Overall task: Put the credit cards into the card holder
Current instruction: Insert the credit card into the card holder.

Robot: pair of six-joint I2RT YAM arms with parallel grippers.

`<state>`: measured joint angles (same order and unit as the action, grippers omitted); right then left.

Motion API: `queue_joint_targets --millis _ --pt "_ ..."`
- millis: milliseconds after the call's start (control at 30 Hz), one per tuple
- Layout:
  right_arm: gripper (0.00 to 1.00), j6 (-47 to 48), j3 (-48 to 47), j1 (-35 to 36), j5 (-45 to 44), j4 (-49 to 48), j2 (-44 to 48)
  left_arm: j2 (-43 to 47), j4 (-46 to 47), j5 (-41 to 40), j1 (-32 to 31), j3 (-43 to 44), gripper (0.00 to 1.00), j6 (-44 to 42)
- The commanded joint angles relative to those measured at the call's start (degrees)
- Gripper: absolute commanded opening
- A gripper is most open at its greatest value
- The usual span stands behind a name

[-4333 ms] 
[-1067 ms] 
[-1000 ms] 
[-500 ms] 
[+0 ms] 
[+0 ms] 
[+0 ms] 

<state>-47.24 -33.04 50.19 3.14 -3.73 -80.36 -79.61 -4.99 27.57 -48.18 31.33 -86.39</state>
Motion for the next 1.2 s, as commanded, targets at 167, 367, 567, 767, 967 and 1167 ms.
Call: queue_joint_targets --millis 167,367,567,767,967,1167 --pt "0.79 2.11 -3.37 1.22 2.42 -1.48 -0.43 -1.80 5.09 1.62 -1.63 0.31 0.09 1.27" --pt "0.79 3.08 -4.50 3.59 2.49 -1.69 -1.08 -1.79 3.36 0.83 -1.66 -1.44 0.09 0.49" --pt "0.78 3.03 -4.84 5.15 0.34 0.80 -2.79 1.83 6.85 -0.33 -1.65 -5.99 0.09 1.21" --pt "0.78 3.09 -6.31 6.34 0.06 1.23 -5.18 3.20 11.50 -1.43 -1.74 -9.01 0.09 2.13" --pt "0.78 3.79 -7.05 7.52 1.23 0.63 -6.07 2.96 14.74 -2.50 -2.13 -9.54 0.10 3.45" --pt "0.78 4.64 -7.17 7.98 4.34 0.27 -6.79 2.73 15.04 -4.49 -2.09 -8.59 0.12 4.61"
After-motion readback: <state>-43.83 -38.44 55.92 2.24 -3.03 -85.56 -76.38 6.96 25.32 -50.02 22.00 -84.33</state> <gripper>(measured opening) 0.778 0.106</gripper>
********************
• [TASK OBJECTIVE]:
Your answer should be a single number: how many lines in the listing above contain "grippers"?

• [TASK RESPONSE]:
2